### Your task
In the material below, find each line holding the string "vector" and copy it.

------------

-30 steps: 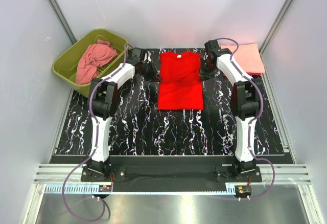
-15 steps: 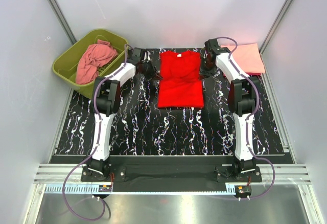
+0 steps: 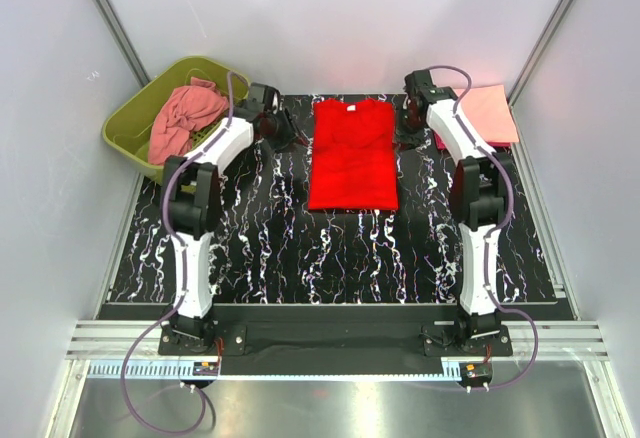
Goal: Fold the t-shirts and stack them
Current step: Fold the tshirt
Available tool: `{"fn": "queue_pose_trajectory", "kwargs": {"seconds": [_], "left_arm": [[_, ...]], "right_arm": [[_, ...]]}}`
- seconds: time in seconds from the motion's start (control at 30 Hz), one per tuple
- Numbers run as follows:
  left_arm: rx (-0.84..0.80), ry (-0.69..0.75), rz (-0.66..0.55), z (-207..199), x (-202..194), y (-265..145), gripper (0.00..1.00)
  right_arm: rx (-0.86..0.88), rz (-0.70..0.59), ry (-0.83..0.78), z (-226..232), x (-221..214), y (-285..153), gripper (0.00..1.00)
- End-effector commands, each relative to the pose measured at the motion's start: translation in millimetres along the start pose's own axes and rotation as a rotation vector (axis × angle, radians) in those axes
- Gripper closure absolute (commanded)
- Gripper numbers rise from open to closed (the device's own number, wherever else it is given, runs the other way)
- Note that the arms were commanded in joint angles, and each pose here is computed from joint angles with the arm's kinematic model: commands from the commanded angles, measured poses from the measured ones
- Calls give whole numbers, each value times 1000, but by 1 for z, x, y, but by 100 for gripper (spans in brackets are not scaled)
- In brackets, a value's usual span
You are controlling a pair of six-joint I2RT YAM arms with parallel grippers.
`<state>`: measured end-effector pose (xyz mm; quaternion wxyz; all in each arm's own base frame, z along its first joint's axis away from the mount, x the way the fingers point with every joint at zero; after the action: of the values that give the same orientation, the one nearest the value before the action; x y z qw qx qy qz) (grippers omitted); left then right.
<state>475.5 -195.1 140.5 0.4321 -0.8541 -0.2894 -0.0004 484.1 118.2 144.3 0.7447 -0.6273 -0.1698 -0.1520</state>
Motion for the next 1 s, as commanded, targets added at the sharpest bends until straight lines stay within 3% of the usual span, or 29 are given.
{"fn": "queue_pose_trajectory", "kwargs": {"seconds": [0.0, 0.17, 0.33, 0.5, 0.73, 0.97], "left_arm": [[-104, 134, -66, -33, -12, -44, 59], [-230, 185, 63, -41, -56, -27, 61], [-124, 128, 180, -8, -82, 13, 64], [60, 124, 116, 32, -95, 15, 63], [208, 88, 134, 70, -114, 16, 64], [116, 124, 142, 51, -126, -10, 60]], "right_arm": [[93, -11, 18, 11, -10, -51, 73], [228, 35, 39, 22, -41, -44, 77], [187, 132, 69, 12, -71, -16, 79], [135, 178, 72, 1, -93, 8, 79], [53, 225, 93, -12, -122, 13, 82], [58, 206, 103, -9, -128, -8, 83]]}}
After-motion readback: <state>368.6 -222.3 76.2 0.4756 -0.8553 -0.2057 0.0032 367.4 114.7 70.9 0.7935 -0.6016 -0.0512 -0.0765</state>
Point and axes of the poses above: each gripper's point midway between its finger pads, its own y axis out along the fingers, its own z axis along the line the jaws close on, x = y × z, the point moved 6 cm from there along -y, back along the fingers, and after that the axes turned 8 degrees about -y, right-handed, at the moved point
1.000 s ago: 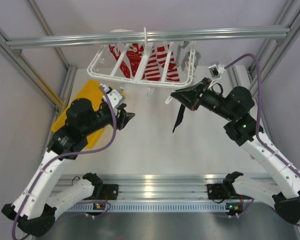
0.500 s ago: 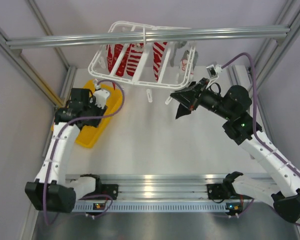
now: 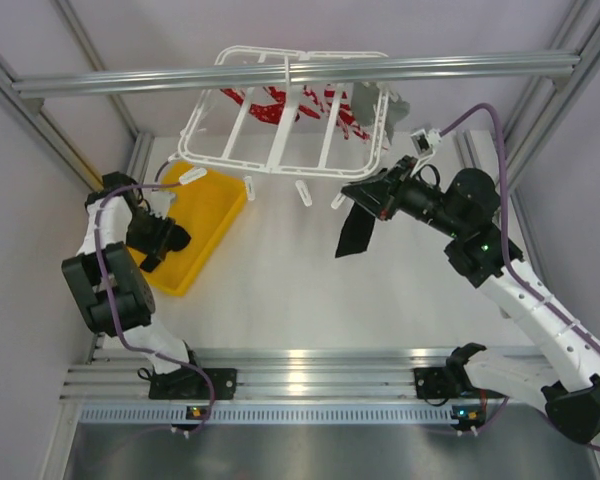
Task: Clip the socks to the hanger
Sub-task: Adjust the sock in the bin.
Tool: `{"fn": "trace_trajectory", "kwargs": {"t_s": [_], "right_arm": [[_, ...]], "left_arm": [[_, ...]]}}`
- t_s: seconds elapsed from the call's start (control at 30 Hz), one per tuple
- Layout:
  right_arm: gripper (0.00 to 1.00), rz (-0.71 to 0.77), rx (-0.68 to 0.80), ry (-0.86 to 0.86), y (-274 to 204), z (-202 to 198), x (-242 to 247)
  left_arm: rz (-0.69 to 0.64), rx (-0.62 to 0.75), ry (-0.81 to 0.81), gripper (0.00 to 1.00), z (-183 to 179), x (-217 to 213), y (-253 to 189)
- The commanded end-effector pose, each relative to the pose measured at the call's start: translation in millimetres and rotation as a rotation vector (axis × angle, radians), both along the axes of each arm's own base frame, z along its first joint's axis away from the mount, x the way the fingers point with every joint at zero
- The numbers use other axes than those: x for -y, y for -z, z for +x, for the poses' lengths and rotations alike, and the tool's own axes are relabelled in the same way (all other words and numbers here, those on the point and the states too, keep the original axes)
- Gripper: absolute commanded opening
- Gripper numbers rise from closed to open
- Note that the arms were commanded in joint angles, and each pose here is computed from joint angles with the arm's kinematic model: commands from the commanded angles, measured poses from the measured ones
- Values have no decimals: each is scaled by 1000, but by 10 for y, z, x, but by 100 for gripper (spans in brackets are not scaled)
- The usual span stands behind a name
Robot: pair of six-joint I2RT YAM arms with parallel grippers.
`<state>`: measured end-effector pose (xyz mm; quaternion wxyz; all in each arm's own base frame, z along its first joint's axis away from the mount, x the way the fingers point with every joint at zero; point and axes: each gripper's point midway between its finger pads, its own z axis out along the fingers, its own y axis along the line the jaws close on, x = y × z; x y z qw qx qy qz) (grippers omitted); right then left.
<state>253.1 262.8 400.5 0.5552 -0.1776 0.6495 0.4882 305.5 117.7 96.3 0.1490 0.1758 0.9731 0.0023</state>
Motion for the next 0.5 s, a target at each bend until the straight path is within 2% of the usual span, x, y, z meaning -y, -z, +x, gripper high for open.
{"fn": "trace_trajectory", "kwargs": {"t_s": [0.0, 0.3, 0.43, 0.47], "right_arm": [[0, 22, 65, 33, -234, 72, 61], [0, 10, 71, 34, -262, 56, 111], [0, 9, 72, 37, -259, 58, 132], [0, 7, 67, 35, -239, 54, 131]], "left_arm": [[21, 63, 76, 58, 268, -109, -32], [111, 49, 77, 55, 569, -396, 447], [164, 26, 98, 48, 602, -521, 592], [172, 24, 102, 42, 607, -536, 599]]}}
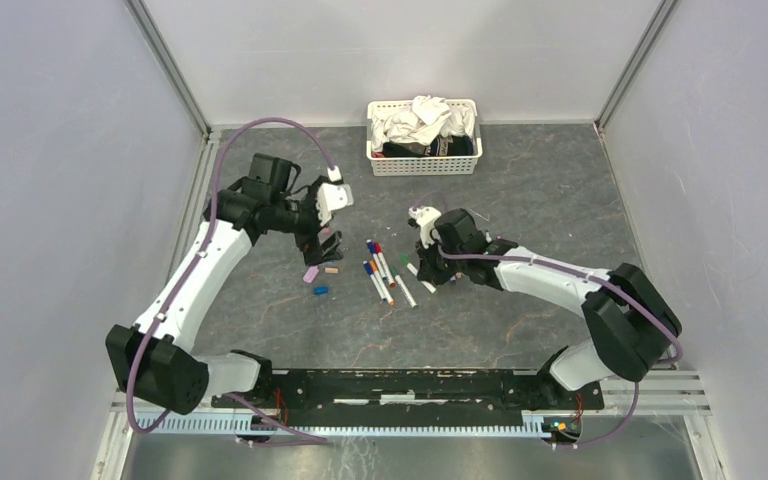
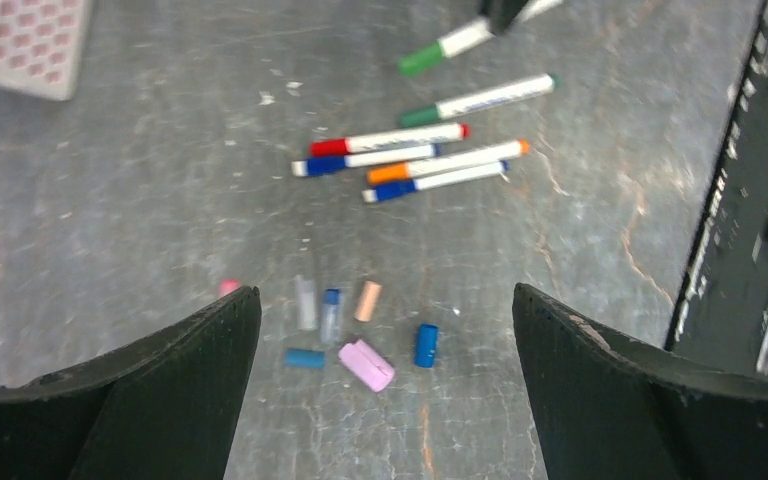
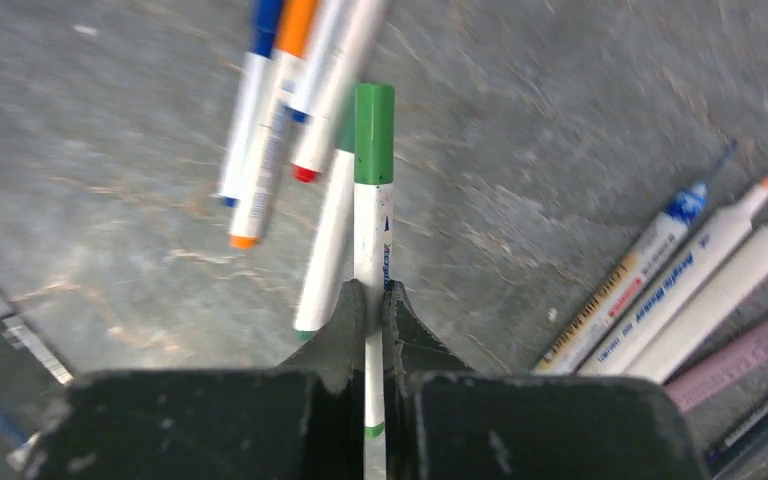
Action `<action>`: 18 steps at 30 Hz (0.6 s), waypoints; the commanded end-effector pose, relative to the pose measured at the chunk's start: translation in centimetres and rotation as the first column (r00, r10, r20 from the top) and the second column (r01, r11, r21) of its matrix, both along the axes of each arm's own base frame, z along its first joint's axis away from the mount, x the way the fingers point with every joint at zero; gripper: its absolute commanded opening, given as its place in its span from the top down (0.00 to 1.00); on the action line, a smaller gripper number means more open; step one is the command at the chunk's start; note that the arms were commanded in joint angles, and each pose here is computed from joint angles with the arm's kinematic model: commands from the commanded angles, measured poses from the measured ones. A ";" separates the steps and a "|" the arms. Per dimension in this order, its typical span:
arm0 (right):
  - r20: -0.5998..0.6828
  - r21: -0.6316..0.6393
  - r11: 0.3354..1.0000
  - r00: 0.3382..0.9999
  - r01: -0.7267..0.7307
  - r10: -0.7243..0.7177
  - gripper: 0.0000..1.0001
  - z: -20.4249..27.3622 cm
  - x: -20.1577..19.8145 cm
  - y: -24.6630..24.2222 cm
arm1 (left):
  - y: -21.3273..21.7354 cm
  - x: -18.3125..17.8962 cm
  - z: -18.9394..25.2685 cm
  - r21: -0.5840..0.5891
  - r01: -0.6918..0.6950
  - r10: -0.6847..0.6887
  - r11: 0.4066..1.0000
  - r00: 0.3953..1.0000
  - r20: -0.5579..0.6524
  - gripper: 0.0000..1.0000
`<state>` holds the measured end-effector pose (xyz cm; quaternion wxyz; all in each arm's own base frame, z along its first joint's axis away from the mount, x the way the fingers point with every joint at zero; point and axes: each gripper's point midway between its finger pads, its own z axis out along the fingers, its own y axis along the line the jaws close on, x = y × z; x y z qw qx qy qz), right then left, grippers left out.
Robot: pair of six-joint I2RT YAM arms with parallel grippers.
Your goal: Open the pen caps
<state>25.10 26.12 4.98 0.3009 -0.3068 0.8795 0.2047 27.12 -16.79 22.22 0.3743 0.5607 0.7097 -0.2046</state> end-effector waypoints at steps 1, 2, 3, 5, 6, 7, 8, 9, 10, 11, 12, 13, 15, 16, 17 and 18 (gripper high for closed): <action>0.013 0.192 0.967 0.986 -0.167 0.168 1.00 7.1 -0.9 3.7 | -2.1 -3.5 -1.7 -0.007 0.254 -0.254 0.967 0.967 0.014 0.00; -0.014 0.233 0.949 0.975 -0.211 0.220 1.00 7.8 -1.8 4.3 | -2.3 -3.9 -2.1 0.027 0.283 -0.283 0.959 0.959 0.025 0.00; -0.029 0.275 0.928 0.962 -0.252 0.270 1.00 8.7 -2.5 5.0 | -2.4 -4.3 -2.5 0.064 0.313 -0.315 0.948 0.949 0.028 0.00; -0.088 0.369 0.869 0.918 -0.330 0.386 1.00 10.0 -4.7 6.4 | -2.7 -5.2 -3.3 0.128 0.369 -0.375 0.921 0.926 0.030 0.00; -0.108 0.409 0.840 0.895 -0.357 0.433 1.00 10.5 -5.6 6.9 | -2.9 -5.8 -3.7 0.154 0.399 -0.407 0.904 0.913 0.029 0.00; -0.122 0.441 0.815 0.875 -0.375 0.468 1.00 11.0 -6.4 7.2 | -2.9 -6.1 -4.0 0.178 0.420 -0.432 0.890 0.901 0.032 0.00; -0.132 0.467 0.795 0.859 -0.387 0.495 1.00 11.2 -7.0 7.5 | -2.9 -6.3 -4.3 0.201 0.442 -0.458 0.874 0.888 0.039 0.00; -0.139 0.496 0.768 0.836 -0.406 0.531 1.00 11.6 -7.8 7.8 | -2.8 -6.6 -4.6 0.221 0.461 -0.480 0.859 0.876 0.038 0.00; -0.142 0.520 0.744 0.816 -0.420 0.560 1.00 11.9 -8.4 8.0 | -2.7 -6.8 -4.7 0.237 0.475 -0.497 0.848 0.867 0.043 0.00; -0.144 0.536 0.729 0.805 -0.426 0.576 1.00 12.1 -8.7 8.1 | -2.6 -6.9 -4.8 0.251 0.489 -0.515 0.835 0.856 0.045 0.02; -0.139 0.555 0.708 0.791 -0.436 0.596 1.00 12.4 -9.0 8.2 | -2.5 -7.0 -4.9 0.266 0.502 -0.531 0.823 0.846 0.049 0.04; -0.136 0.572 0.692 0.781 -0.441 0.610 1.00 12.8 -9.4 8.3 | -2.4 -7.0 -5.0 0.277 0.510 -0.542 0.814 0.839 0.051 0.07; -0.133 0.605 0.664 0.766 -0.439 0.628 1.00 13.3 -9.7 8.6 | -2.5 -7.3 -4.9 0.279 0.533 -0.566 0.799 0.823 0.050 0.15; -0.131 0.615 0.654 0.761 -0.440 0.636 1.00 13.5 -9.8 8.7 | -2.7 -7.6 -4.9 0.276 0.546 -0.579 0.791 0.814 0.049 0.19; -0.132 0.624 0.647 0.757 -0.438 0.640 1.00 13.7 -9.9 8.8 | -2.9 -7.8 -4.8 0.273 0.559 -0.592 0.783 0.804 0.049 0.24; -0.132 0.629 0.642 0.753 -0.438 0.644 1.00 13.7 -9.9 8.9 | -3.1 -8.0 -4.7 0.269 0.571 -0.603 0.776 0.796 0.050 0.28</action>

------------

### Output for this task
- End-effector commands, each relative to the pose measured at the motion's start: translation in millimetres along the start pose's own axes and rotation as a rotation vector (axis × angle, radians) in those axes
- The commanded end-effector pose, each relative to the pose measured at the call's start: translation in millimetres and rotation as a rotation vector (axis × angle, radians), both along the axes of each arm's own base frame, z along its first joint's axis away from the mount, x the way the fingers point with every joint at zero

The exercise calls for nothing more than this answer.